旧富岡製糸場は,明治政府が推進した産業近代化の政策を端的に物語る官営の器械製糸工場で,繰糸所と東西の置繭所は,我が国の製糸工場建築の模範となった。
極東地域において,西洋,特にフランスの技術を導入し,日本固有の技術と融合させることで産業革命を成し遂げ,世界の絹文化の発展に大きく貢献した我が国の絹産業の拠点施設であり,文化史的に深い意義を有している。

出典:国指定文化財等データベース一部抜粋

ついでにグルメ

国宝遠征に行くと、土地の名物はチェックしてなるべく食べるようにしています。 特にB級グルメはテイクアウト不可や日持ちがしなかったり、その土地でしか食べられないことが多いので、最優先で食べています。 
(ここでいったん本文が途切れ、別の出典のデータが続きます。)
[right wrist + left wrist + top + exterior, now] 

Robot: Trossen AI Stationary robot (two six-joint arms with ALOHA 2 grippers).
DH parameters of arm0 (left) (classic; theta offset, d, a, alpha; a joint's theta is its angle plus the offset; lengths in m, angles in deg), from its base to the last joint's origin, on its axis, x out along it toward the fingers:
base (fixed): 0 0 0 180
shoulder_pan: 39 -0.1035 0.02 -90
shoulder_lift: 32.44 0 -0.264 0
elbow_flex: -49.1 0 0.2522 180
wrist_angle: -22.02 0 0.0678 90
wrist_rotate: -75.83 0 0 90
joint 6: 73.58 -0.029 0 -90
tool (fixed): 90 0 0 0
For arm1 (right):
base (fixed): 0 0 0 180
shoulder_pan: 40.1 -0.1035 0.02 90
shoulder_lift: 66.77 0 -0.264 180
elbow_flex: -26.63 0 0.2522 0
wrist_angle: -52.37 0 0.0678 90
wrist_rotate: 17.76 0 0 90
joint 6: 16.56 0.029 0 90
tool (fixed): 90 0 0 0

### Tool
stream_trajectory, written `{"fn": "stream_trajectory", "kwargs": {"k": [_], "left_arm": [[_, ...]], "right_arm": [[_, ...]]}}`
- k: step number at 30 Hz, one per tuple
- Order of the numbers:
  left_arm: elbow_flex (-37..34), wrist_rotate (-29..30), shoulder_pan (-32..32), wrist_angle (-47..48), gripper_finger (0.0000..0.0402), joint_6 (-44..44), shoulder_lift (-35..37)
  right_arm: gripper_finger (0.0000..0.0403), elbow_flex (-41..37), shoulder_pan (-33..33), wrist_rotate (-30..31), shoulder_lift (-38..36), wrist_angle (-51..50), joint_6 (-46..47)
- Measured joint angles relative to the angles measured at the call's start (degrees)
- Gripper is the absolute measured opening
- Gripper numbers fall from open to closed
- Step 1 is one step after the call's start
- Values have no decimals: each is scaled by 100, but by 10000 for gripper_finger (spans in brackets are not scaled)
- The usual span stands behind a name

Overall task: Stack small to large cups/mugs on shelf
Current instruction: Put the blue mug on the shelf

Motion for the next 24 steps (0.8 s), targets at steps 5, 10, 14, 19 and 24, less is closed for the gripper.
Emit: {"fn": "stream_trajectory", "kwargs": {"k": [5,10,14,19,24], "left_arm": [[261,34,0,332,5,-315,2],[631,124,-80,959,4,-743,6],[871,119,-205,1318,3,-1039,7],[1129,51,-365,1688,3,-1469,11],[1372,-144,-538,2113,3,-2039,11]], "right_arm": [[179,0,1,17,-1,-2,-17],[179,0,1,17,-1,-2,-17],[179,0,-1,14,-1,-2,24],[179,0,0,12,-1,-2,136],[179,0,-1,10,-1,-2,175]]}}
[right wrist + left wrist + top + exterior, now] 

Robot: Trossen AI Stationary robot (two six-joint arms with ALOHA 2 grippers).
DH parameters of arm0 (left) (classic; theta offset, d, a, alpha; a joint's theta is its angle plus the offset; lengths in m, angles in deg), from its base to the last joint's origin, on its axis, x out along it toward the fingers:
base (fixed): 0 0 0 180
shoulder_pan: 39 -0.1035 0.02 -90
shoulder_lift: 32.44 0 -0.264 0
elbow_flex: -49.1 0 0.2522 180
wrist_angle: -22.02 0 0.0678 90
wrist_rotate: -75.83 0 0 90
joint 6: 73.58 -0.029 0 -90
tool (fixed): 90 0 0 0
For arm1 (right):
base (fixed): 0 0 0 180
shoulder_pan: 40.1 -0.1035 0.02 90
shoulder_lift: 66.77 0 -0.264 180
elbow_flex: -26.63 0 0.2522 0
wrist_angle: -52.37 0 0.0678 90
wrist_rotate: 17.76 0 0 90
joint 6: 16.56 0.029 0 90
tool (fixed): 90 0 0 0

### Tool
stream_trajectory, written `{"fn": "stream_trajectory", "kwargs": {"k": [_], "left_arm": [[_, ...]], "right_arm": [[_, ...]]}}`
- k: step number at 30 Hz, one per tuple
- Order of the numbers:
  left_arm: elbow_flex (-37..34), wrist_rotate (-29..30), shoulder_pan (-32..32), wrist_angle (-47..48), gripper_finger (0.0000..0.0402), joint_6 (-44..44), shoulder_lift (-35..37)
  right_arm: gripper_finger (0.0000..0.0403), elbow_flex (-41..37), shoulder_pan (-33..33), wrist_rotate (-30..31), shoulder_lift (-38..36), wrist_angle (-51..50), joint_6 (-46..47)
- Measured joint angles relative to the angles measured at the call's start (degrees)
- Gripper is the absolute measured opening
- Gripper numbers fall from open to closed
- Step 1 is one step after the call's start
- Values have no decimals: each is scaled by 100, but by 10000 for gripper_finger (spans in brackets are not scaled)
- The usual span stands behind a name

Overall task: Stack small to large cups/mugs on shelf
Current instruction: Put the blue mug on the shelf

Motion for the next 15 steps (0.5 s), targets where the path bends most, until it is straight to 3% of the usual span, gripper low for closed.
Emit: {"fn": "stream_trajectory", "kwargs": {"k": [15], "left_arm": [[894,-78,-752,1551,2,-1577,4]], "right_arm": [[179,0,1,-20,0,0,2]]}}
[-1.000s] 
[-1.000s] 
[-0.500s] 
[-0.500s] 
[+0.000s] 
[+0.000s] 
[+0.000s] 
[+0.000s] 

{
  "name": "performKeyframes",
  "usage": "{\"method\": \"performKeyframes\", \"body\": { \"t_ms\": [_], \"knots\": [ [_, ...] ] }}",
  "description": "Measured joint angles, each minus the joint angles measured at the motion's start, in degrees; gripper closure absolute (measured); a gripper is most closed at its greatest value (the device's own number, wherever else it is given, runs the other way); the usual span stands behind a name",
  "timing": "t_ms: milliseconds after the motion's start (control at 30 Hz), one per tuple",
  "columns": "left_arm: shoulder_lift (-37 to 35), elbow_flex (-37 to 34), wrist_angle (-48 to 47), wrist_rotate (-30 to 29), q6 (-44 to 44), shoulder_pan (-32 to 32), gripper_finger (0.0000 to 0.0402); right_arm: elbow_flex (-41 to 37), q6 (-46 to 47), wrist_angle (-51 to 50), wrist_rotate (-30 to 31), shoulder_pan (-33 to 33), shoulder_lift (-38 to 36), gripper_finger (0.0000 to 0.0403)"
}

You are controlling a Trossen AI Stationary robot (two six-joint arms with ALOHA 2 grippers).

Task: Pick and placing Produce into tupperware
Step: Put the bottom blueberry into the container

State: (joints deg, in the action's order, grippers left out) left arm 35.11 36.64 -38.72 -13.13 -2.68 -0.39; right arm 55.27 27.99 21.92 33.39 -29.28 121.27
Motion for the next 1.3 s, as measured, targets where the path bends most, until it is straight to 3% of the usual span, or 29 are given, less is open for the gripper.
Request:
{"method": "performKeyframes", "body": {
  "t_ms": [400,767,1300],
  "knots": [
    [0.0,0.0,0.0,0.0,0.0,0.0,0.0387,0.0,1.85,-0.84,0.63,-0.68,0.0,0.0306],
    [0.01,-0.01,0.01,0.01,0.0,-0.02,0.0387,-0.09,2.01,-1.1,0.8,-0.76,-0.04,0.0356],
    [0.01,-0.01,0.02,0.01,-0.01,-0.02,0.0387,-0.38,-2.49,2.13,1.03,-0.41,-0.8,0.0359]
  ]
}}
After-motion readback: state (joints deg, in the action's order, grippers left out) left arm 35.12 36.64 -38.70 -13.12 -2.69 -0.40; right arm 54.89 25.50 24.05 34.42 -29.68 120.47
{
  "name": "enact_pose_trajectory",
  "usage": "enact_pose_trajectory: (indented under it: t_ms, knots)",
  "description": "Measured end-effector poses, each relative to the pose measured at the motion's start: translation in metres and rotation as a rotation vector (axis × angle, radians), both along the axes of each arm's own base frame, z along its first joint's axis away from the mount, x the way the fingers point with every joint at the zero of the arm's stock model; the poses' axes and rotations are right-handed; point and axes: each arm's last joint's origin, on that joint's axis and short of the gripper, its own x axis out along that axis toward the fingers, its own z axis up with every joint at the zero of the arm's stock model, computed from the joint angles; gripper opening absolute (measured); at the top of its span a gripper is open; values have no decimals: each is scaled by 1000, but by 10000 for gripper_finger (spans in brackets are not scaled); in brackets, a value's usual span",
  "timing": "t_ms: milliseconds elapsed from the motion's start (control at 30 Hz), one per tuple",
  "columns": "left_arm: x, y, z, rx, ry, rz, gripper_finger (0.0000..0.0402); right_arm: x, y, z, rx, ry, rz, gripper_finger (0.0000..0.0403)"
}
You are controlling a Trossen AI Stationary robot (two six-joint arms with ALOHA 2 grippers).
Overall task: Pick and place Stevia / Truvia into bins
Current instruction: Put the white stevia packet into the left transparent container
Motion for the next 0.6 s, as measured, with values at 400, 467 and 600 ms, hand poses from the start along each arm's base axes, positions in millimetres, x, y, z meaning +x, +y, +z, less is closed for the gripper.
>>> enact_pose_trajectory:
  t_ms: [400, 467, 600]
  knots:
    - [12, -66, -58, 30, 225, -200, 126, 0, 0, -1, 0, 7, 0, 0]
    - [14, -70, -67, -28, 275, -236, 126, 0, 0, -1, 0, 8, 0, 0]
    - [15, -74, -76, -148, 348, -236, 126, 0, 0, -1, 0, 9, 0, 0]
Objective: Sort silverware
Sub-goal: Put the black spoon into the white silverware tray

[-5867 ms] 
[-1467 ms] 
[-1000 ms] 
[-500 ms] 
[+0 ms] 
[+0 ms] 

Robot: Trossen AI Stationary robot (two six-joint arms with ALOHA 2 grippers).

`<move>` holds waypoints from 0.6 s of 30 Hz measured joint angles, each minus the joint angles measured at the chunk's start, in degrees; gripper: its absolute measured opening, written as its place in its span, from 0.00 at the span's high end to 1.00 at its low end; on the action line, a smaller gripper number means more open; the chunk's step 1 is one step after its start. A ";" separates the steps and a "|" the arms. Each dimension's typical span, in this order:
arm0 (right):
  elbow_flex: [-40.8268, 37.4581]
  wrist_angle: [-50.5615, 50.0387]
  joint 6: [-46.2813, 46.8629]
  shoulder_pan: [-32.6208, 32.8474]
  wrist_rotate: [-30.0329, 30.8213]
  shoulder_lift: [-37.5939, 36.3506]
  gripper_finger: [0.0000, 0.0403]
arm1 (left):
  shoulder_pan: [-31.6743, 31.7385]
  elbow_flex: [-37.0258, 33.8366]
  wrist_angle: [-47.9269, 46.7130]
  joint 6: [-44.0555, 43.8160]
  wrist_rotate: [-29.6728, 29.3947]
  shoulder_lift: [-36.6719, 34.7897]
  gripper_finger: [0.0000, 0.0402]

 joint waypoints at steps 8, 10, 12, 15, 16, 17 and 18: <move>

富岡製糸場のある富岡市の名物「ほるもん揚」は、ホルモンではなく竹輪を縦半分に切ってカツにしたもので、見た目がホルモンに似ているからついた名前だそうです。 今回は、駅から富岡製糸場の途上にある「土屋魚店」さんで頂きました。 ついでに新名物と書いてある「こんカツ揚」も注文します。 観光客の少ない時期だったので、注文してから揚げて下さり、店先にあるベンチに座って頂きます。 どちらも薄切りの具材にサックリ衣で、散策の小腹にちょうどいい感じ。 駄菓子のビッグカツの飛び切り美味しい版(ほめています)で、値段も駄菓子的で嬉しいです。

ご近所の「岡重肉店」さんも有名店のようで、こちらはほるもん揚げの他に、お肉屋さんらしいコロッケやエビカツ、カレーパンなどメニューが豊富です。